Your assignment
Return each line below holding the string "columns".

(Records excerpted from a collection)
____________

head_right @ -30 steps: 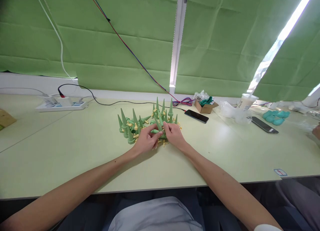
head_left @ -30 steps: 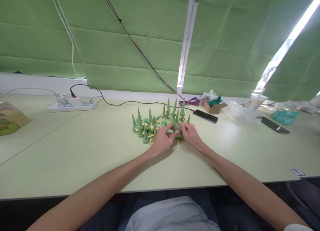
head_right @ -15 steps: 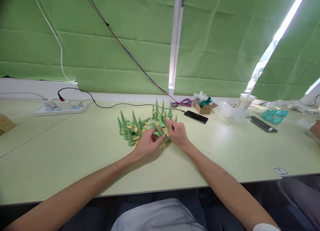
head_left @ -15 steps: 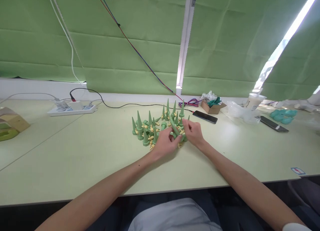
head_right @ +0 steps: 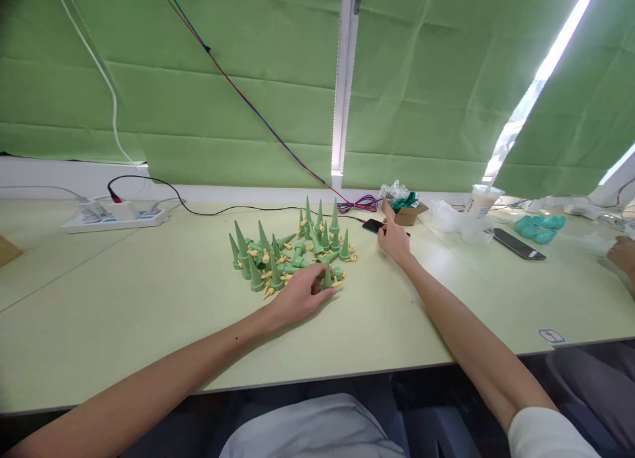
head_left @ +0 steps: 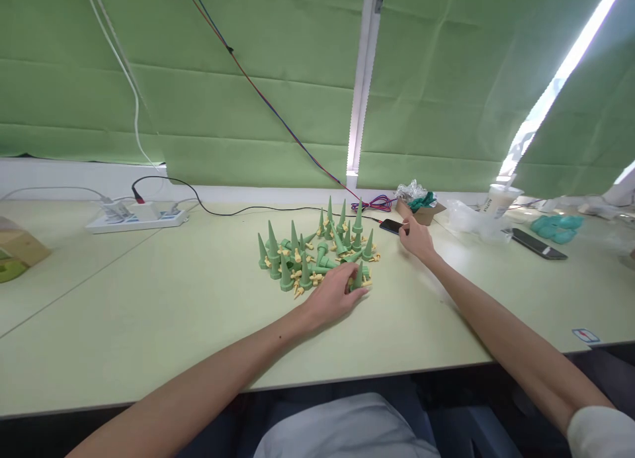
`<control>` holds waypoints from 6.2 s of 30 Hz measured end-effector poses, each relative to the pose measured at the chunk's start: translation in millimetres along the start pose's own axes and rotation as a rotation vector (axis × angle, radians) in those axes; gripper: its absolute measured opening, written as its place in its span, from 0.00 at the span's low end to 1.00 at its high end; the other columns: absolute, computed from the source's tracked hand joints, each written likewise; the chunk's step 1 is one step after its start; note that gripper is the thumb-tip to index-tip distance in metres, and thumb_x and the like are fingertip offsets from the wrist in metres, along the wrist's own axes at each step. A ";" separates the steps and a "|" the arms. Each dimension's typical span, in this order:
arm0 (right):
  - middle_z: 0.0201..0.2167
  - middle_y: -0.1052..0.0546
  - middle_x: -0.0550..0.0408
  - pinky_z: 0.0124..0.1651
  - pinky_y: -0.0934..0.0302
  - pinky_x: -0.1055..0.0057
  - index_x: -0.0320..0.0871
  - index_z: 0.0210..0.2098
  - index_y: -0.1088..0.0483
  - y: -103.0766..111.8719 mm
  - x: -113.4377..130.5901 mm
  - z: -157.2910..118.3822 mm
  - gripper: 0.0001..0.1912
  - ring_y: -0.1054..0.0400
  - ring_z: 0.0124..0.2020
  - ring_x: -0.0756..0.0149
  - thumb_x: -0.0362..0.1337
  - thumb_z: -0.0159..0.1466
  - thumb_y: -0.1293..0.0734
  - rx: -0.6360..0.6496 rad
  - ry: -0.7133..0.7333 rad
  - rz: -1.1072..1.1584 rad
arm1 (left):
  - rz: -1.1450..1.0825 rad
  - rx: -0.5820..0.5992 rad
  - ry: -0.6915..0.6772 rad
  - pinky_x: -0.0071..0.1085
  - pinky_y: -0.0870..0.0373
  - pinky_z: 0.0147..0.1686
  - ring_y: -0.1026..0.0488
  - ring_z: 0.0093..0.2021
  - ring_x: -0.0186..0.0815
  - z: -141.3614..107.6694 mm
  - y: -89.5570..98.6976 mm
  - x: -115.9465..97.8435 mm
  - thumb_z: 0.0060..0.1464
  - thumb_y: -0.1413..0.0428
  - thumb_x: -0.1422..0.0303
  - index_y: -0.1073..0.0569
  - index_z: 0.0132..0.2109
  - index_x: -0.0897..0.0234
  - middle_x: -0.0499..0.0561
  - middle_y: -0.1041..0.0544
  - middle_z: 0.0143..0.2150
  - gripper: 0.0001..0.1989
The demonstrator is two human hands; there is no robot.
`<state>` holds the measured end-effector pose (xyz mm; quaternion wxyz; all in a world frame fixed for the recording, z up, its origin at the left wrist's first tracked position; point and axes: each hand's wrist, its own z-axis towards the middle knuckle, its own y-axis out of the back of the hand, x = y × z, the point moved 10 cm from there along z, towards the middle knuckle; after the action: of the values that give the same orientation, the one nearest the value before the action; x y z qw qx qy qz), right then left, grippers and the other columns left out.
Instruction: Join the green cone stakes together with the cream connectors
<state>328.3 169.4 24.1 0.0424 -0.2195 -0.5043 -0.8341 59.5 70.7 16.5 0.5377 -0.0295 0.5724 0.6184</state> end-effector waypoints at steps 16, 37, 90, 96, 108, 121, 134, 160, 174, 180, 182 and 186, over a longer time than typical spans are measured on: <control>0.49 0.22 0.39 0.49 0.36 0.56 0.39 0.58 0.34 -10.0 -24.7 7.3 0.22 0.28 0.49 0.46 0.40 0.68 0.40 -0.038 0.016 -0.121 | -0.105 -0.080 -0.029 0.31 0.37 0.28 0.37 0.22 0.27 -4.0 9.6 -7.3 0.61 0.44 0.53 0.34 0.56 0.61 0.50 0.26 0.39 0.22; 0.62 0.30 0.32 0.56 0.39 0.52 0.37 0.72 0.49 -58.7 -49.8 43.8 0.33 0.33 0.58 0.40 0.43 0.71 0.43 0.267 0.252 -0.260 | 0.020 0.029 0.002 0.32 0.37 0.32 0.37 0.25 0.31 -3.4 1.6 -9.2 0.63 0.47 0.52 0.36 0.61 0.66 0.43 0.35 0.28 0.27; 0.30 0.21 0.43 0.33 0.45 0.68 0.42 0.36 0.29 26.0 64.2 -66.8 0.19 0.27 0.31 0.57 0.46 0.73 0.45 -0.065 0.251 -0.191 | 0.058 0.066 -0.045 0.30 0.42 0.28 0.37 0.26 0.33 -3.9 -3.4 -7.9 0.65 0.51 0.61 0.31 0.50 0.63 0.46 0.31 0.29 0.12; 0.20 0.31 0.54 0.27 0.56 0.69 0.44 0.25 0.37 52.1 158.7 -127.1 0.24 0.42 0.21 0.69 0.44 0.75 0.47 -0.242 0.723 0.199 | -0.049 -0.083 -0.068 0.29 0.47 0.26 0.42 0.22 0.30 -0.9 18.5 -13.3 0.67 0.52 0.62 0.34 0.43 0.62 0.42 0.38 0.24 0.08; 0.27 0.27 0.54 0.32 0.43 0.69 0.46 0.36 0.36 27.3 163.7 -141.9 0.18 0.35 0.27 0.66 0.47 0.75 0.48 0.068 0.693 0.565 | -0.108 -0.295 -0.058 0.29 0.40 0.27 0.38 0.23 0.29 -5.0 39.0 -8.3 0.67 0.53 0.63 0.35 0.50 0.60 0.44 0.31 0.29 0.09; 0.21 0.39 0.61 0.27 0.50 0.71 0.47 0.28 0.44 28.0 157.9 -133.9 0.20 0.48 0.21 0.70 0.49 0.74 0.45 0.088 0.577 0.620 | -0.064 -0.370 -0.095 0.28 0.37 0.28 0.36 0.25 0.30 -8.6 43.2 -17.1 0.68 0.53 0.63 0.32 0.48 0.61 0.46 0.29 0.30 0.09; 0.17 0.44 0.62 0.26 0.53 0.70 0.46 0.24 0.50 20.2 160.2 -136.6 0.22 0.52 0.20 0.70 0.47 0.73 0.47 0.120 0.618 0.605 | -0.072 -0.385 -0.254 0.24 0.35 0.23 0.37 0.24 0.22 -11.9 44.5 -33.4 0.66 0.48 0.65 0.28 0.45 0.63 0.53 0.32 0.46 0.07; 0.16 0.42 0.66 0.20 0.50 0.72 0.46 0.28 0.40 11.2 135.7 -124.5 0.22 0.45 0.15 0.73 0.55 0.70 0.39 0.223 0.347 1.064 | -0.181 -0.137 -0.012 0.33 0.36 0.37 0.33 0.34 0.36 0.8 26.9 -14.0 0.70 0.59 0.54 0.39 0.23 0.62 0.50 0.35 0.26 0.28; 0.15 0.40 0.64 0.21 0.47 0.70 0.48 0.28 0.45 5.6 144.1 -130.6 0.26 0.45 0.15 0.71 0.62 0.70 0.45 0.317 0.355 0.952 | -0.083 -0.168 -0.052 0.30 0.39 0.30 0.36 0.30 0.32 1.9 24.7 -9.8 0.66 0.49 0.57 0.32 0.31 0.64 0.49 0.34 0.33 0.19; 0.16 0.41 0.64 0.21 0.48 0.70 0.48 0.27 0.46 2.9 143.1 -130.8 0.26 0.46 0.15 0.71 0.61 0.70 0.45 0.322 0.369 0.953 | -0.048 -0.190 -0.094 0.29 0.39 0.27 0.37 0.28 0.30 0.8 26.6 -11.9 0.65 0.47 0.60 0.32 0.30 0.64 0.50 0.33 0.33 0.16; 0.16 0.42 0.64 0.21 0.49 0.70 0.48 0.26 0.46 2.5 143.6 -130.6 0.26 0.47 0.15 0.71 0.60 0.71 0.44 0.324 0.376 0.966 | -0.032 -0.191 -0.124 0.29 0.39 0.28 0.37 0.28 0.30 0.2 26.5 -13.8 0.65 0.46 0.61 0.32 0.31 0.64 0.50 0.33 0.33 0.15; 0.15 0.44 0.64 0.21 0.50 0.70 0.47 0.24 0.45 6.1 145.6 -130.4 0.27 0.49 0.15 0.72 0.59 0.71 0.44 0.316 0.389 0.983 | 0.021 -0.183 -0.167 0.30 0.38 0.29 0.37 0.30 0.32 -1.0 24.1 -14.3 0.65 0.47 0.64 0.34 0.29 0.64 0.50 0.34 0.33 0.15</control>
<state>156.8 76.3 37.1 0.5517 -0.2619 -0.4443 -0.6555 48.1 66.6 41.8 0.5719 -0.0207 0.4673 0.6739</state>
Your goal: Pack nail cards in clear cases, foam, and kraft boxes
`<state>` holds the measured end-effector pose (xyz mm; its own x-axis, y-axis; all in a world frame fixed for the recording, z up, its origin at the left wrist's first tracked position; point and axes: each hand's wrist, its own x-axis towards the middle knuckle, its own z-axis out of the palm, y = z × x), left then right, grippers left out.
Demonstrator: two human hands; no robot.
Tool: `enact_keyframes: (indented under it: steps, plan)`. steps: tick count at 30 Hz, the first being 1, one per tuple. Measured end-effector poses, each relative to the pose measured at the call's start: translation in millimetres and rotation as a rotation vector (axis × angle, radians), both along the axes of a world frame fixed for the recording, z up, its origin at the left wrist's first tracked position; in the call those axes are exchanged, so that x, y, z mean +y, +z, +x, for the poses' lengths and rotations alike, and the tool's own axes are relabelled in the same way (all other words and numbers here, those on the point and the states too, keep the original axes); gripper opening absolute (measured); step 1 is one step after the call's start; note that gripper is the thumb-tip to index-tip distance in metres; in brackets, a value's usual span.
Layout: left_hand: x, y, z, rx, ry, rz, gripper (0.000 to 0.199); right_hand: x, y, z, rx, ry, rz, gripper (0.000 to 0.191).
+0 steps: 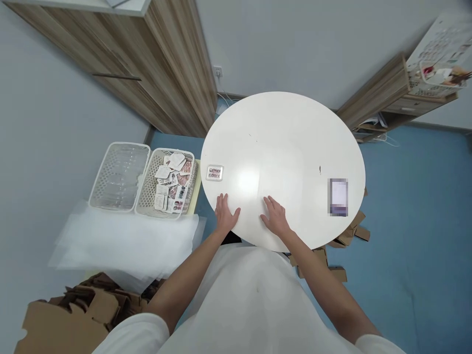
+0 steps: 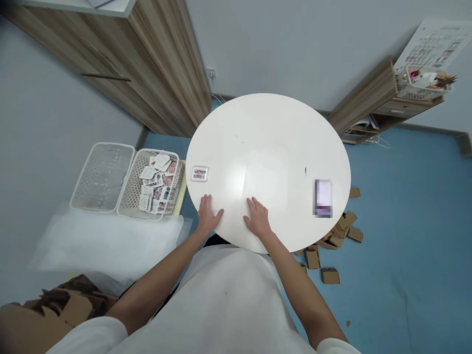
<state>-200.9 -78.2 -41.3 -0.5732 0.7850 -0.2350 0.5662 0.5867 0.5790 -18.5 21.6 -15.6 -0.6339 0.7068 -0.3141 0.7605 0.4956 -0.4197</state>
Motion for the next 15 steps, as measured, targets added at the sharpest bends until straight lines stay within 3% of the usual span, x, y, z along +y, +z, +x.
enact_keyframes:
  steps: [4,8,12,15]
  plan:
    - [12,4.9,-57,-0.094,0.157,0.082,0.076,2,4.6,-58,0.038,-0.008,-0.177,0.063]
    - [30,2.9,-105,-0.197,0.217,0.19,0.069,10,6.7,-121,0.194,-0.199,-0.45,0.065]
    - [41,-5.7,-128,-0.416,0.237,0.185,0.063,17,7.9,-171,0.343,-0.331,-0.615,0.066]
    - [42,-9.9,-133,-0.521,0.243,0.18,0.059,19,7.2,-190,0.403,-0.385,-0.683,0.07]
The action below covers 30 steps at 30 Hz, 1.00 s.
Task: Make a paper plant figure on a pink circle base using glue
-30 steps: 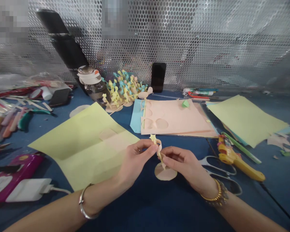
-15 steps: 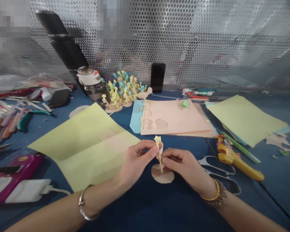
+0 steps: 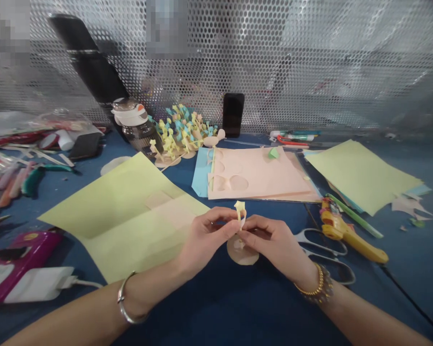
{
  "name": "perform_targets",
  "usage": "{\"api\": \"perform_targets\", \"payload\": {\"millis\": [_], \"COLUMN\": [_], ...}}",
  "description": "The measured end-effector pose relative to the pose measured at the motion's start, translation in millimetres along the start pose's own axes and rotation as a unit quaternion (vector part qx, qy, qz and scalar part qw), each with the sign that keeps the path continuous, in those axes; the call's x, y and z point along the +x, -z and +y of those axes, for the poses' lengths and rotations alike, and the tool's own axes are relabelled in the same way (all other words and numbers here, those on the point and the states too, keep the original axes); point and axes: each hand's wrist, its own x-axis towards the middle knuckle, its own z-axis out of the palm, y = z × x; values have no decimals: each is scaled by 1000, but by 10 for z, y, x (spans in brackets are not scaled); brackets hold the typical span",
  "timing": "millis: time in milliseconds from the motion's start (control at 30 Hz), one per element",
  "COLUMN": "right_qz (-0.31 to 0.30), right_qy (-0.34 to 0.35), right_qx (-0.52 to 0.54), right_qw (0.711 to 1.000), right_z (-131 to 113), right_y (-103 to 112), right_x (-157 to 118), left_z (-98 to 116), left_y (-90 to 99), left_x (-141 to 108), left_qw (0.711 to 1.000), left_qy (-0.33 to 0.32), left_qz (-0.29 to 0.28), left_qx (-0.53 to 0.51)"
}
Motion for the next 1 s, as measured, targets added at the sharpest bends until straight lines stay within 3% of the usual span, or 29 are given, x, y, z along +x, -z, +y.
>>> {"api": "perform_targets", "payload": {"millis": [133, 333, 633, 1000], "right_qz": [41, 66, 99, -43], "right_qy": [42, 56, 49, -42], "right_qx": [-43, -79, -91, 0], "right_qw": [997, 993, 990, 998], "right_z": [4, -1, -16, -25], "right_y": [-1, -14, 128, 77], "right_x": [-15, -19, 20, -18], "left_z": [-23, -23, -20, -45], "left_y": [-5, -17, 11, 31], "left_x": [19, 40, 63, 94], "left_qw": [999, 996, 996, 992], "left_qy": [10, 37, 71, 78], "left_qz": [-17, 26, 36, 19], "left_qx": [36, 71, 28, -98]}}
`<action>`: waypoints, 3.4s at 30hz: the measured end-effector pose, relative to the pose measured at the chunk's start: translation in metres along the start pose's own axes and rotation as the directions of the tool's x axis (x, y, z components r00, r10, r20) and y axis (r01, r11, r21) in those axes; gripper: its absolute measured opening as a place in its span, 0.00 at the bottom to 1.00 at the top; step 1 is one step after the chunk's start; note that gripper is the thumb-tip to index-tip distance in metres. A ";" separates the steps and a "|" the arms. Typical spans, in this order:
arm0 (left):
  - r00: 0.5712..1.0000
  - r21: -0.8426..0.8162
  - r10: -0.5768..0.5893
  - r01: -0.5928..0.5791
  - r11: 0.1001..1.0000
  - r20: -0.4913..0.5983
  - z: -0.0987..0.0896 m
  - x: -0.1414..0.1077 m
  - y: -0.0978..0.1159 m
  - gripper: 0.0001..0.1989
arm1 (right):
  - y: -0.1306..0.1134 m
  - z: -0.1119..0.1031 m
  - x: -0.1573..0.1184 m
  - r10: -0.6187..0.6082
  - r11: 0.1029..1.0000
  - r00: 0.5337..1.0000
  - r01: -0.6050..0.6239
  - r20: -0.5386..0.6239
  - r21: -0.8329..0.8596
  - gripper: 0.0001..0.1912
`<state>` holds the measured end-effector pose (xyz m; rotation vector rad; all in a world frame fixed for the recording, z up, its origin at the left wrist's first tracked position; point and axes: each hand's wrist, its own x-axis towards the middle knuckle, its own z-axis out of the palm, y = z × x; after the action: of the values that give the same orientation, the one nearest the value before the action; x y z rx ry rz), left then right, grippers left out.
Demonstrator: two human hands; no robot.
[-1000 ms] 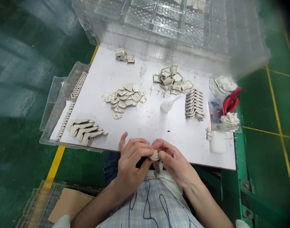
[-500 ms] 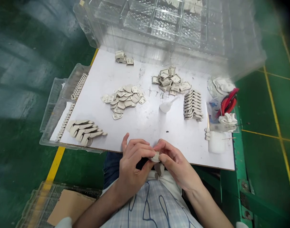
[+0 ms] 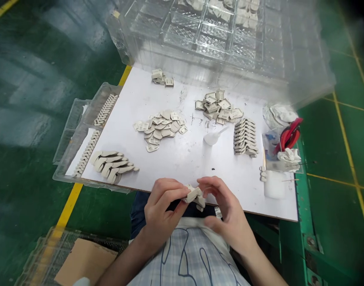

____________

Response to this task
`<control>` holds waypoints from 6.2 s of 30 Hz measured end-effector poses, each relative to the pose measured at the chunk's start: translation in millimetres along the start pose's own axes and rotation as a rotation vector (axis × angle, radians) in those axes; gripper: its absolute measured opening, written as its place in its span, from 0.00 at the span's low end to 1.00 at its high end; the other columns: absolute, computed from the source's tracked hand joints, each written likewise; the chunk's step 1 is one step after its start; note that gripper is the thumb-tip to index-tip distance in metres, and thumb_x and the like are fingertip offsets from the wrist in metres, along the wrist's own axes at each step. A ";" separates the steps and a "|" the arms. Each dimension's typical span, in this order:
`<state>` holds the measured end-effector pose (xyz mm; quaternion wxyz; all in a world frame fixed for the recording, z up, its origin at the left wrist's first tracked position; point and axes: each hand's wrist, its own z-axis towards the middle knuckle, its own y-axis out of the back of the hand, x = y × z, the point moved 10 cm from there along z, towards the middle knuckle; after the action: of the values that give the same orientation, the one nearest the value before the action; x y z qw qx qy qz), right then left, grippers and the other columns left out.

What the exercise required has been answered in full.